Talk about a double whammy. With olive oil brands under mounting pressure to promote harder as the supermarkets lose share to the discounters, they’re also facing soaring costs after a poor 2014 olive harvest.

“There’s a real danger of the category becoming commoditised because of a manic focus on the discounters,” says Walter Zanre, MD of Filippo Berio UK. “Everyone’s looking at Aldi and I don’t think the retailers have a clear strategy. It’s all knee-jerk.”

But you can’t blame anyone for taking an interest in what the discounters are doing, especially in oils. Shoppers can pick up 750ml of extra virgin olive oil in Aldi for £1.50; 750ml of Napolina or Berio fetches about three times as much in the big four.

No wonder mainstream grocers are losing share of the oils market hand over fist. Zanre notes that Aldi’s olive oil volumes have increased by more than a quarter; Lidl’s by more than 40%. “We’re not represented in the discounters, so as customers switch we’re participating in a smaller market,” he adds.

oils tpt

Berio isn’t alone in feeling the heat. “Own label is growing in the discounters at 19% up and, while growing, brands represent only a 3.5% share of this channel,” says Paul Fraser, MD of MH Foods, which makes Frylight, the fastest-growing top 10 oil brand.

The spray oil brand’s growth can be attributed to a number of factors, including TV ads and a brand redesign. The replacement of 250ml units with a 190ml format earlier this year is significant, attracting shoppers by allowing the brand to hit a lower price point.

Which is vital in oils. Berio and Napolina’s value declines, while by no means small, are flattered by rises in average price over the past year; volumes for both brands are falling far more rapidly. In the past six months, brands have stepped up the deals. “We’re seeing a trend towards deeper price cuts and fewer multibuy promotions as the discounters increase their share and the major grocers look to be more competitive,” says Fraser.

Needless to say, brands are less than happy. Zanre suggests shoppers have been “conditioned” to expect low prices by aggressive promotions, while Neil Brownbill, marketing director at Napolina owner Edible Oils, says more work is needed in educating consumers about the true value of quality extra virgin oil. “Retailers need to work with brands to encourage shoppers to use different oils for different types of cooking,” he says.

Without better education and marketing investment, premium oils could see more shoppers switch to own label or cheaper types of oil, a pattern that’s helped fuel growth in Frylight’s sunflower and olive oil-based sprays and KTC’s vegetable and rapeseed oils.

Keeping olive oil prices down looks set to become more difficult in 2015. Raw olive oil prices have increased by 30% since May after hot spring weather effectively halved the olive harvest in Spain [International Olive Oil Council], the world’s largest producer of olives.
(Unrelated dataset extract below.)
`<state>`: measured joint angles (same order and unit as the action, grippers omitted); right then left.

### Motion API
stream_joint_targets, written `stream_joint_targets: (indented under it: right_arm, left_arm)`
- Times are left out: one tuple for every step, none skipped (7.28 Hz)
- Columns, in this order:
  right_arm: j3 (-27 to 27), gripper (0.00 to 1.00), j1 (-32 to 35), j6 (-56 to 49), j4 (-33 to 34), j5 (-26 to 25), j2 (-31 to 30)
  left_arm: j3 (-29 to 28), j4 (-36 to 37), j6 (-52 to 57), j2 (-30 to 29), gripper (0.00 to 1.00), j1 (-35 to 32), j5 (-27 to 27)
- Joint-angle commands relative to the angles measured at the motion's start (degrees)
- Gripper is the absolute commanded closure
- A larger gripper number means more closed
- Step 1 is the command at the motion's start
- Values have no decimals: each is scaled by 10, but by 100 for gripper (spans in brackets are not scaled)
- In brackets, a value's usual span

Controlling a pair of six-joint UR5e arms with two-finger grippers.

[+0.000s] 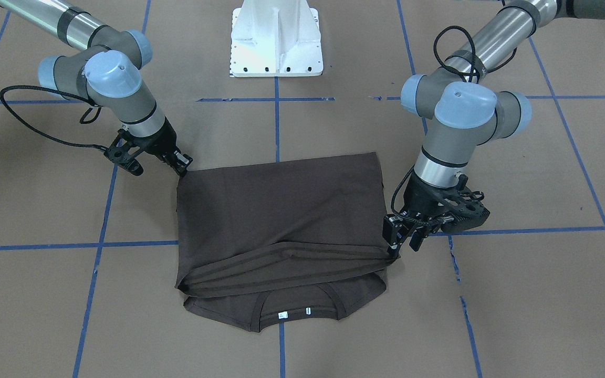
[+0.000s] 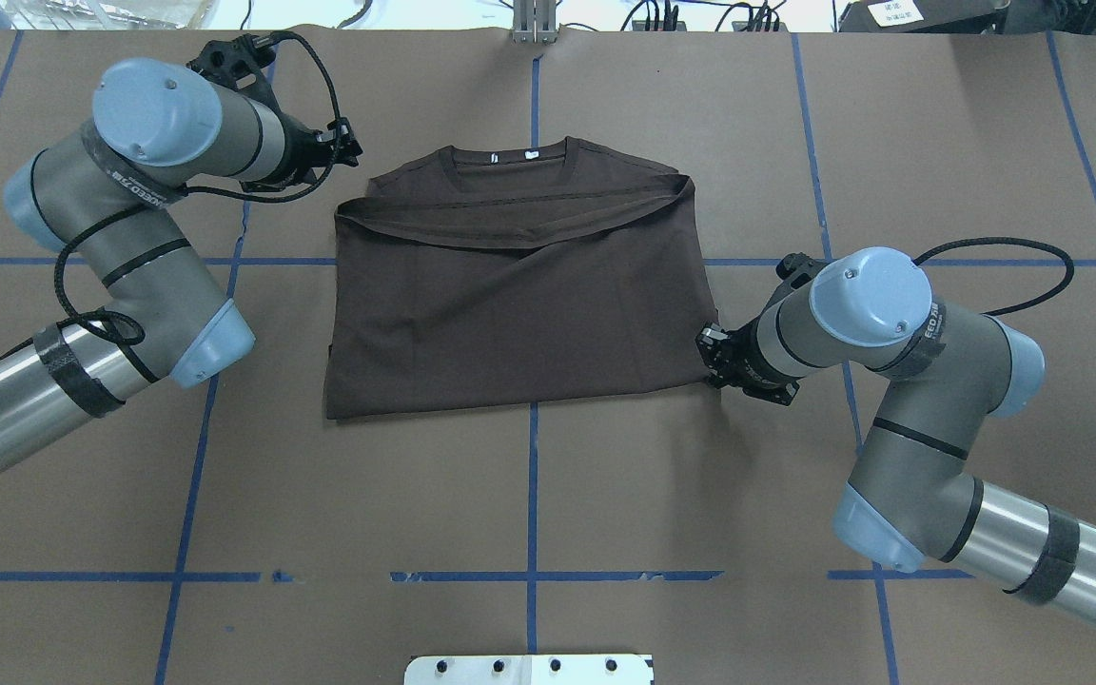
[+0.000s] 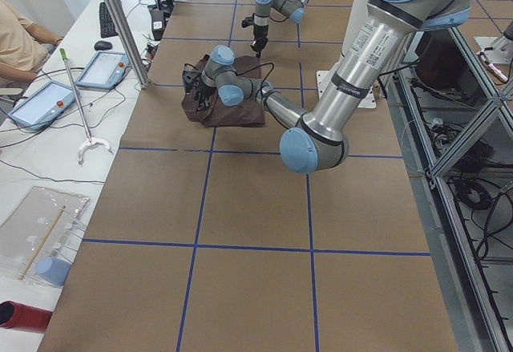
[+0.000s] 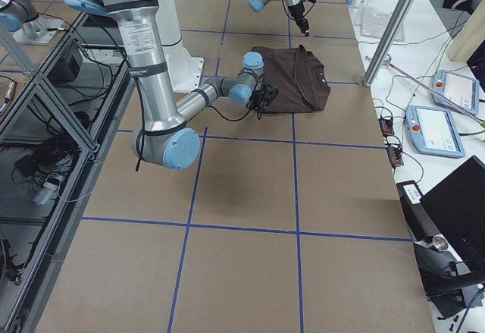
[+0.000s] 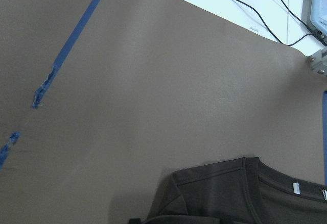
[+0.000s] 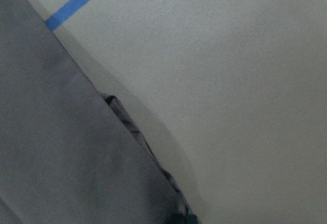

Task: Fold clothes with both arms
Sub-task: 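Grasp the folded edge with the right gripper and drag the shirt toward the robot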

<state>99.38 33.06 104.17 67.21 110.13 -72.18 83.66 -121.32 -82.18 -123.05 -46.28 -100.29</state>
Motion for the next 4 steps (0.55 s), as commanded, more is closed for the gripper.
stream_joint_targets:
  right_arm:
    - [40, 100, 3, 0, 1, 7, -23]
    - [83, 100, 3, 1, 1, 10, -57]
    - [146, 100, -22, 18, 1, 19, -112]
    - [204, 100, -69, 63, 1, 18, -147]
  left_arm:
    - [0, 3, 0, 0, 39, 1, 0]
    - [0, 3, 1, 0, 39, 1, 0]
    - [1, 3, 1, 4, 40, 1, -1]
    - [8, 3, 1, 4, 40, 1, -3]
Most expect costs to continue to rise.

If brands are forced to pass these cost rises on to consumers, the gulf between the supermarkets and discounters’ prices will widen. And if that happens, the discounters will turn up the heat in oils still more in 2015.


Top launch: Masterchef oils range All About Food

Everyone’s an aspiring Michel Roux Jr these days.

That’s the thinking behind licensed food specialist All About Food’s MasterChef range of oils.

The company hopes the popularity of the BBC talent show will rub off on the three-strong range (Spanish Hojiblanca extra virgin olive oil; Cotswold rapeseed oil; chilli-infused olive oil) and convince shoppers that some oils are worth paying more for.

A lot more: prices range from £3.99 for 250ml of chilli oil to £4.99 for 500ml of Hojiblanca.